EXERCISE AIM:
Use the entries below and reproduce exactly the lines from the one containing "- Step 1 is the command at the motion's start" down to the one containing "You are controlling", both of them included.

SOURCE INFORMATION:
────────────────────
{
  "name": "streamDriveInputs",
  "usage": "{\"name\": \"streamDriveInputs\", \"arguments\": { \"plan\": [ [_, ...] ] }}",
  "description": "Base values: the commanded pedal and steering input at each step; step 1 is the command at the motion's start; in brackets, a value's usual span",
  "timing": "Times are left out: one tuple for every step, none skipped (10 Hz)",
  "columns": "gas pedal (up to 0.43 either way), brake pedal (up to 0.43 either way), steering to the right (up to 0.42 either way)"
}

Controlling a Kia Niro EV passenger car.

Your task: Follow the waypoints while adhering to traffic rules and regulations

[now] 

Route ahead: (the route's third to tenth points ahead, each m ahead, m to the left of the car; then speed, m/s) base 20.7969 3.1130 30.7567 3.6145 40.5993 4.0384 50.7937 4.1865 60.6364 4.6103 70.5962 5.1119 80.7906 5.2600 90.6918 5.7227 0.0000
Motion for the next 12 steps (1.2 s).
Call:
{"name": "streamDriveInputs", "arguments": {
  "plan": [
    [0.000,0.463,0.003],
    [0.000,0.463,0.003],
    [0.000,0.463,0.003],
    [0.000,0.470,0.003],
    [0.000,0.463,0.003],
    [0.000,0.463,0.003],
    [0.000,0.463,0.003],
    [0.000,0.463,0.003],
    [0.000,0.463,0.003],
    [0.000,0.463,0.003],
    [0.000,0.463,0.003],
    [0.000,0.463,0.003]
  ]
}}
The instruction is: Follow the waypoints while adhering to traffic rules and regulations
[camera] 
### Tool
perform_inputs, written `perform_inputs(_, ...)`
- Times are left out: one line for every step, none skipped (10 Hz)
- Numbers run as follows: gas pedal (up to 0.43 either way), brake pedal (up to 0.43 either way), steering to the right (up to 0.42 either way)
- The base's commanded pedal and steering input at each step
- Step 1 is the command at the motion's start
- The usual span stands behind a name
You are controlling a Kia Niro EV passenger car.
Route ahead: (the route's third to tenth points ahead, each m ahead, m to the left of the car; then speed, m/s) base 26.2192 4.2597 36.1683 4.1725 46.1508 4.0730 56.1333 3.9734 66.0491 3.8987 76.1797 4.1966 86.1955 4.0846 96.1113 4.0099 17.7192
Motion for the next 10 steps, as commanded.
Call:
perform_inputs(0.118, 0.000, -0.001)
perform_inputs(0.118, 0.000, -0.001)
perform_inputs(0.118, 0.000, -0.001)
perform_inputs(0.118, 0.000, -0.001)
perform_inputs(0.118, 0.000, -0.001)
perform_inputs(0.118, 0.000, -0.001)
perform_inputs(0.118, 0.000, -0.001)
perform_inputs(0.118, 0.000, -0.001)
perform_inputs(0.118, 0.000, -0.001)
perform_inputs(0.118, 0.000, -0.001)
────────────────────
ANSWER TO THE PROBLEM:
- Step 1 is the command at the motion's start
- The usual span stands behind a name
You are controlling a Kia Niro EV passenger car.

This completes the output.